In Milwaukee, the health commissioner resigned in December 2017 because his agency didn't notify the city's families whose children tested positive for elevated levels of lead.
And people living in Brady, Texas are dealing with radium in their tap water. And not just unacceptable levels — levels nine times higher than legally allowed.
In April 2018, the Chicago Tribune published a story after it conducted an analysis of water samples taken from 2,797 homes across the city during a two-year period. It revealed that nearly 70 percent of the samples were contaminated with lead at more than 5 parts per billion, the maximum allowed in bottled water by the U.S. Food and Drug Administration.
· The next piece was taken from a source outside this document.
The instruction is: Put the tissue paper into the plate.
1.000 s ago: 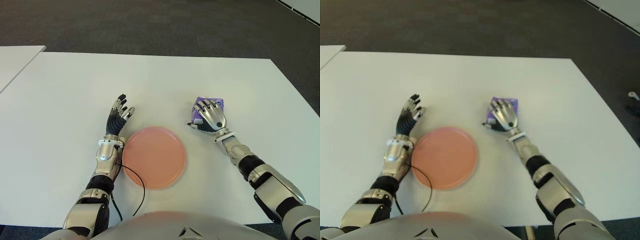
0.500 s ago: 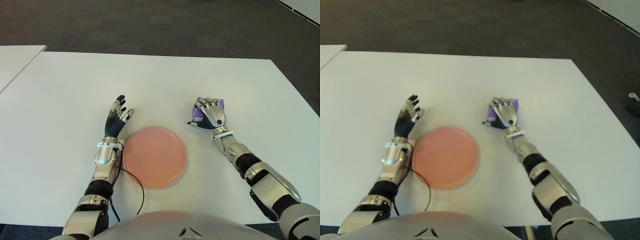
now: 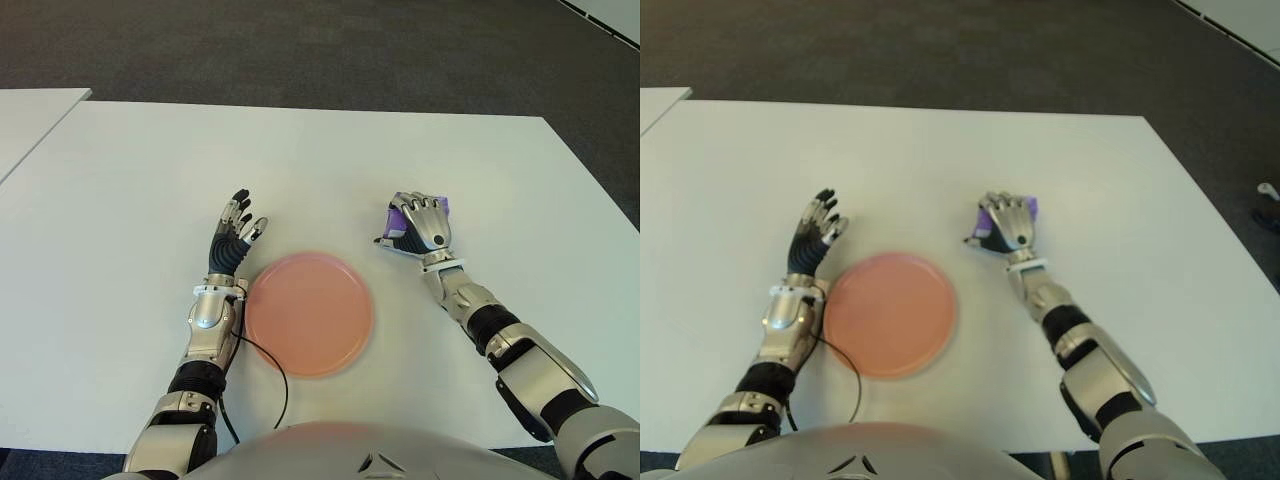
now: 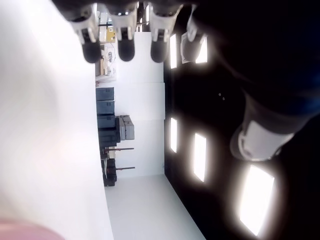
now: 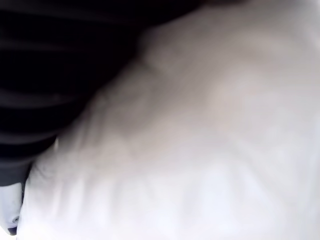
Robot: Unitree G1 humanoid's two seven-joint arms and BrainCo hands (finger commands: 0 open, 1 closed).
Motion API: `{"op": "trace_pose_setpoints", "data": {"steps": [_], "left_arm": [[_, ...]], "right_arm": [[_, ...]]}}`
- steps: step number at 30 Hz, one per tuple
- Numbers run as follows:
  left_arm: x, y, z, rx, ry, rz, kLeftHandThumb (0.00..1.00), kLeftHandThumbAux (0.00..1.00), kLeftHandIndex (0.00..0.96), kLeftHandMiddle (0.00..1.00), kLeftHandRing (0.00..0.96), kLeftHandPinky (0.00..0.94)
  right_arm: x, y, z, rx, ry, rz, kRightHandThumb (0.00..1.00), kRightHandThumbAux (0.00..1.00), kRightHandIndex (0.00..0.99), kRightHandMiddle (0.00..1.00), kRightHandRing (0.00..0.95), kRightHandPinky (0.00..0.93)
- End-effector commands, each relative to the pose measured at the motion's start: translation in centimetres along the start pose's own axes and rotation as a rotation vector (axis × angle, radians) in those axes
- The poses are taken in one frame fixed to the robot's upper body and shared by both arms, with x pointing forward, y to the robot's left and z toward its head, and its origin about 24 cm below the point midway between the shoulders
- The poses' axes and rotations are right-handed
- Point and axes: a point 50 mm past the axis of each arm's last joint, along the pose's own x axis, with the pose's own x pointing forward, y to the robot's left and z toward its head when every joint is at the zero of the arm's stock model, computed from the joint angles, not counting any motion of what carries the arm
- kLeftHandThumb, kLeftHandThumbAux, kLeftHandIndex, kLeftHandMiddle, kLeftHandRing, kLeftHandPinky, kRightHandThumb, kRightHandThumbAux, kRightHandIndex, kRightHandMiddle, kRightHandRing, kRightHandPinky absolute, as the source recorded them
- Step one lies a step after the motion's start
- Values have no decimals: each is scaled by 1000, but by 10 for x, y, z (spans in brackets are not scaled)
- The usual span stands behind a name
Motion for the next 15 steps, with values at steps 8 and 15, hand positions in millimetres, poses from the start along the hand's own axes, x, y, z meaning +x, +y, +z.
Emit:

Chicago's tap water comes from Lake Michigan, which is free of lead until right before it arrives in the tap. The contamination in Chicago water comes from lead service lines, which connect individual residences to the main water system. According to city code, homeowners can opt to have these lines replaced but at their own expense. When reached for comment, the City of Chicago Department of Water Management declined to elaborate on how much it would cost a homeowner to undergo this repair.
Lead exposure is most dangerous for children and pregnant women because it affects brain development. However, it can also harm the nerves, heart and kidneys — and everyone is vulnerable to those effects. Lead poisoning is gradual and has no telltale symptoms.